What you need to do -
When the line containing "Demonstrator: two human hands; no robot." appears in the data below, begin copying there and stop only after the line containing "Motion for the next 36".

Records provided -
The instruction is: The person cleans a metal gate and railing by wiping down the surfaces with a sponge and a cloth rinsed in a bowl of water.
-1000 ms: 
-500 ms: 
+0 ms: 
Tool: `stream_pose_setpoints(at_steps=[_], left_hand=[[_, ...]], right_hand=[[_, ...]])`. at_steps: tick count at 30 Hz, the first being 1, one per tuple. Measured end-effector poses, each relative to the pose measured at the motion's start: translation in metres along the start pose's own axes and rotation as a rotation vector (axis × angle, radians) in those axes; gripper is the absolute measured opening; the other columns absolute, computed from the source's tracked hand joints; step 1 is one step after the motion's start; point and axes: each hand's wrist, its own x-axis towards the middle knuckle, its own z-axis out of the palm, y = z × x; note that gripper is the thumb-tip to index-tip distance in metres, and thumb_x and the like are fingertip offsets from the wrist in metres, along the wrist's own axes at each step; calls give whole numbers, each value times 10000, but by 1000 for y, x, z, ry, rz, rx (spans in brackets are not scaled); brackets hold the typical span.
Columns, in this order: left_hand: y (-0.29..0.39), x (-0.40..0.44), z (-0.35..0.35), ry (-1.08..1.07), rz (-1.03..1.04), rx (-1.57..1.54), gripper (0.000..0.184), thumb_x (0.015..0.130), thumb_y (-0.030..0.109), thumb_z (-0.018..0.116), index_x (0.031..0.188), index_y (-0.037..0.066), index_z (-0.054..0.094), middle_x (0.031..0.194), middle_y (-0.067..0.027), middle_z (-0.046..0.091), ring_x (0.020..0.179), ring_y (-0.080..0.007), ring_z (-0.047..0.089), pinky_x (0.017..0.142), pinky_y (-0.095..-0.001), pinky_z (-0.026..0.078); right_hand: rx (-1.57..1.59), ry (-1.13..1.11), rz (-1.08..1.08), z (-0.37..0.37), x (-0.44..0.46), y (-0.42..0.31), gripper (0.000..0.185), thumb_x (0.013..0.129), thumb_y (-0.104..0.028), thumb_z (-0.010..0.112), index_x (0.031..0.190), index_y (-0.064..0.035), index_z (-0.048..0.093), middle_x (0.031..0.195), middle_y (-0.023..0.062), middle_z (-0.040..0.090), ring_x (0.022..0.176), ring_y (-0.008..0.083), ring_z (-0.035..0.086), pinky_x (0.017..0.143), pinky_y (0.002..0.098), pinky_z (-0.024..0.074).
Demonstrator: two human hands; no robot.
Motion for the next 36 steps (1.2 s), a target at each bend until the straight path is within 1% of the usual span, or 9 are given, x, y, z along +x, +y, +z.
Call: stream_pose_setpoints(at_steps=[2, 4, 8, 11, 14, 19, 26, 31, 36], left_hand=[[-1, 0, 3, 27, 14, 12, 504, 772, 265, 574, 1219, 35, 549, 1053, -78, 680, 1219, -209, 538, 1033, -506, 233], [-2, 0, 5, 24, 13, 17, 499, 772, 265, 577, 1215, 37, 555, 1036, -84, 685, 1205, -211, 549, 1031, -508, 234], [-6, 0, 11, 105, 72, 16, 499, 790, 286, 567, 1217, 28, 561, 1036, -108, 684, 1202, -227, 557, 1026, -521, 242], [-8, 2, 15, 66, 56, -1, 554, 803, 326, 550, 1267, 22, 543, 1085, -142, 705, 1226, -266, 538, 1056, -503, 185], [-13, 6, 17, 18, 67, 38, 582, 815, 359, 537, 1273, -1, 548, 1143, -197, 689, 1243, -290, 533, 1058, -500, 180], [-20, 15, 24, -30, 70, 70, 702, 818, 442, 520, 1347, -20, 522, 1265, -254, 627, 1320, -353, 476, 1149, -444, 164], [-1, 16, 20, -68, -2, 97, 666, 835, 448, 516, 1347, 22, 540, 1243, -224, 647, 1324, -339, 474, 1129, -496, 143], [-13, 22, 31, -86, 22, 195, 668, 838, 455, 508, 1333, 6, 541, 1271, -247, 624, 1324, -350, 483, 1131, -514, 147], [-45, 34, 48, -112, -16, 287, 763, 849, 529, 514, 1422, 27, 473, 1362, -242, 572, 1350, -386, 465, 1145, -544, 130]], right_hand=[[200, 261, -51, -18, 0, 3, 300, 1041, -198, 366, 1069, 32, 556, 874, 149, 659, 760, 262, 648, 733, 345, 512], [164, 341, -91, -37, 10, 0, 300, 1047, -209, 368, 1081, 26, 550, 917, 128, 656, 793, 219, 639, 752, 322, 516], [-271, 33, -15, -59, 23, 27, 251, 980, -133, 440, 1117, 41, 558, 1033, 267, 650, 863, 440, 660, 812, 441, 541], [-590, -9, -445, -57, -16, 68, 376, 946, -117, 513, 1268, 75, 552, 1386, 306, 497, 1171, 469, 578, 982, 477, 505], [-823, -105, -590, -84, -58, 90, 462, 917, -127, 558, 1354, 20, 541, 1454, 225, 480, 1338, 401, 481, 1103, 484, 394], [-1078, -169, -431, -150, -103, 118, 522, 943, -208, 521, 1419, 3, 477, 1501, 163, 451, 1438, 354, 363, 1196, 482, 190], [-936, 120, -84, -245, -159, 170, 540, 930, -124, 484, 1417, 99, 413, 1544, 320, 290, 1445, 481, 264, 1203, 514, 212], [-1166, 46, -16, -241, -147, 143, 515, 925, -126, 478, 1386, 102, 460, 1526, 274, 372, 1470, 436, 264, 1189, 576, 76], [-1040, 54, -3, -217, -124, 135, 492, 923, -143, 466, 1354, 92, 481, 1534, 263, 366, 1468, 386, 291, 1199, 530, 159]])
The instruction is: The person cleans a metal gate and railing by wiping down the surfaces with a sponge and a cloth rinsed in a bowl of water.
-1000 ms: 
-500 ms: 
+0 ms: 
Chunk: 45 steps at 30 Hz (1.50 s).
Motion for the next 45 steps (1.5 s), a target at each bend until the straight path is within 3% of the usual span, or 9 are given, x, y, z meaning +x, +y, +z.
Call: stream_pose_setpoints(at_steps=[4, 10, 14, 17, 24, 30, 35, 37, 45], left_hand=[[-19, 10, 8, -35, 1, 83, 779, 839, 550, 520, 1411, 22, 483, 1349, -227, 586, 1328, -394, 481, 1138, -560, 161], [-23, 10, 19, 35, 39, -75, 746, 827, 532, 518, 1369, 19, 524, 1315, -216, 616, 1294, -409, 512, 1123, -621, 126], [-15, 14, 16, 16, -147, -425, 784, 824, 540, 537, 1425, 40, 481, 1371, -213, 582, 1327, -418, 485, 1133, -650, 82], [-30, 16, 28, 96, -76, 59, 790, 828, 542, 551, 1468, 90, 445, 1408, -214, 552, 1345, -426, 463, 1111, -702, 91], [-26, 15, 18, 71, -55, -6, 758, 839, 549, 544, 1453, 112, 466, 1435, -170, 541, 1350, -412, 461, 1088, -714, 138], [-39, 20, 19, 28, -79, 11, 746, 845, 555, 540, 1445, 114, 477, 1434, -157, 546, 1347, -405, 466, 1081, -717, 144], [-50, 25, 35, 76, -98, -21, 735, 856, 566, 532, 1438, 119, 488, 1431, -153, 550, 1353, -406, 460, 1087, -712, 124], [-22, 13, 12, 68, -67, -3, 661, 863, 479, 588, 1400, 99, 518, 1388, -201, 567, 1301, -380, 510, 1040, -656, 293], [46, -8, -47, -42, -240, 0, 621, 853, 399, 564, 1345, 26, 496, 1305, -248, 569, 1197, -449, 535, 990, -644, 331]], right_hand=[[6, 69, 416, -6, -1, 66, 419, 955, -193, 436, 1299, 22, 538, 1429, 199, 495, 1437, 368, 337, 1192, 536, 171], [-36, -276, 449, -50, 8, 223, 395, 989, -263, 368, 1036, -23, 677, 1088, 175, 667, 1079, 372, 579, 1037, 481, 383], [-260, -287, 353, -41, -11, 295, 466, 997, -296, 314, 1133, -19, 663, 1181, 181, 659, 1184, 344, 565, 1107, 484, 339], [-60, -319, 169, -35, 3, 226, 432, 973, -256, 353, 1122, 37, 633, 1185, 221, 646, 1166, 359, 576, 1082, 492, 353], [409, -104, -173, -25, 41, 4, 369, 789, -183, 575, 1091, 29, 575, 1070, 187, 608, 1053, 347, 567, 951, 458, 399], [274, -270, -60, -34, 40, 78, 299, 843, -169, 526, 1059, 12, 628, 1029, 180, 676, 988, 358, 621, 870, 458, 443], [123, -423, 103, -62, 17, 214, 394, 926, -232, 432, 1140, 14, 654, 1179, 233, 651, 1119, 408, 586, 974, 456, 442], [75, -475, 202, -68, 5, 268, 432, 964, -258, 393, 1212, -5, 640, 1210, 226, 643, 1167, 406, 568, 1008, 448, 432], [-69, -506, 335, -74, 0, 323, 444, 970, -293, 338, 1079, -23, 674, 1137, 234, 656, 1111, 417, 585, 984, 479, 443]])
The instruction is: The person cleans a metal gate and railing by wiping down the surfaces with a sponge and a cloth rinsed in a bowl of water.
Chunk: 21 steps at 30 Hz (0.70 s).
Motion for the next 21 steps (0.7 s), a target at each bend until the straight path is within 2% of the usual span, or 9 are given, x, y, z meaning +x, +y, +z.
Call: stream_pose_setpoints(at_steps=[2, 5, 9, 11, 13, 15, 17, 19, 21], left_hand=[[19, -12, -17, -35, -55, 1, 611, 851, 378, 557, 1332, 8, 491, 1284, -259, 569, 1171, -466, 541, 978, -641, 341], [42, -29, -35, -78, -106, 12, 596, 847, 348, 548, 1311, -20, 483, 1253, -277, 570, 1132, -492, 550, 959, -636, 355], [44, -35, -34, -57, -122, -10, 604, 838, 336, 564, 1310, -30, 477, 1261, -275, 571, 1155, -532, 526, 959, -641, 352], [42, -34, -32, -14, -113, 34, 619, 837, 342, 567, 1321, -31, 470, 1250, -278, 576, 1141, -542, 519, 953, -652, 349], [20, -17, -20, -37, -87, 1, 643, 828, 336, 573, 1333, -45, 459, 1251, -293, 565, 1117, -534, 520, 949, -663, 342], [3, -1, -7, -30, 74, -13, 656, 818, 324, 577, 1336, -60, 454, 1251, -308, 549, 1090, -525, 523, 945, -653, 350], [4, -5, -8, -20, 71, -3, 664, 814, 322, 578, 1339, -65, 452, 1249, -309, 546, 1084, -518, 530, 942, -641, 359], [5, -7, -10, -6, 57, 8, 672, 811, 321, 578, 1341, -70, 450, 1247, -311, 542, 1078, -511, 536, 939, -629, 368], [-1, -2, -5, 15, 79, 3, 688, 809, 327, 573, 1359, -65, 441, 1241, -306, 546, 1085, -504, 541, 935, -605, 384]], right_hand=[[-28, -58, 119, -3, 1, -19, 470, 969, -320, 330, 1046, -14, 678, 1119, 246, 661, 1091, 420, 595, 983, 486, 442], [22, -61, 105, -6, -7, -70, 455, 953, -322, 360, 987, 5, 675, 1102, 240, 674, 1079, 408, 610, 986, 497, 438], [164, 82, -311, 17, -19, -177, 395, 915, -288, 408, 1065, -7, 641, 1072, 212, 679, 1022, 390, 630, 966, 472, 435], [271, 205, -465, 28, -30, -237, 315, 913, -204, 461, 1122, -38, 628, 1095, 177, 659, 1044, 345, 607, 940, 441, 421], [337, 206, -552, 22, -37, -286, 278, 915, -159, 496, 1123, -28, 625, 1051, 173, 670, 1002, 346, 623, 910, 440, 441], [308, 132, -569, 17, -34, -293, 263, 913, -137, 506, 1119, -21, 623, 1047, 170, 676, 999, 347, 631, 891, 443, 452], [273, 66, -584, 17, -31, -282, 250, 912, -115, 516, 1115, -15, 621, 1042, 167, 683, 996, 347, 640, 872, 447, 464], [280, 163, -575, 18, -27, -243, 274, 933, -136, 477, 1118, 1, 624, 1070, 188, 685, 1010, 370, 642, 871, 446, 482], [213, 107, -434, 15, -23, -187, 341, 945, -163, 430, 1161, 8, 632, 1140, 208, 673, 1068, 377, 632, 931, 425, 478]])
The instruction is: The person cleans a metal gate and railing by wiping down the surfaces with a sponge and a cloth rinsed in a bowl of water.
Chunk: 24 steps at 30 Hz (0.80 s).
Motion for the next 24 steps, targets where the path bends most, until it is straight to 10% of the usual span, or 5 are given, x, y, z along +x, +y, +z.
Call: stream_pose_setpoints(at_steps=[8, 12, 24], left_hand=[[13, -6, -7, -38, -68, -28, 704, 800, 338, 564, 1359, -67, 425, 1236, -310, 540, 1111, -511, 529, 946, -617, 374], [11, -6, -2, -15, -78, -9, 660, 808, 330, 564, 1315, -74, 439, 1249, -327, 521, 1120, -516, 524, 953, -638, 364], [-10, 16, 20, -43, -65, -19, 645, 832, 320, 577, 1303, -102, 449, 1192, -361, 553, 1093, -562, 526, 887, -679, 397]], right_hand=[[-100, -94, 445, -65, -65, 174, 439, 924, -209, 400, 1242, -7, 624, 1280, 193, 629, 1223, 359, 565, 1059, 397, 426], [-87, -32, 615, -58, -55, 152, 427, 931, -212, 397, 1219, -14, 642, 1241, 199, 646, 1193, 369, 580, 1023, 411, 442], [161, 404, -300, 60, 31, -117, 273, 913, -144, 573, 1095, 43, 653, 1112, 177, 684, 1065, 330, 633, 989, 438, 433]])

Result of the task -
Demonstrator: two human hands; no robot.
Motion for the next 36 steps (1.2 s), a target at each bend until the straight path is within 1% of the usual span, or 9 are given, x, y, z along +x, +y, +z.

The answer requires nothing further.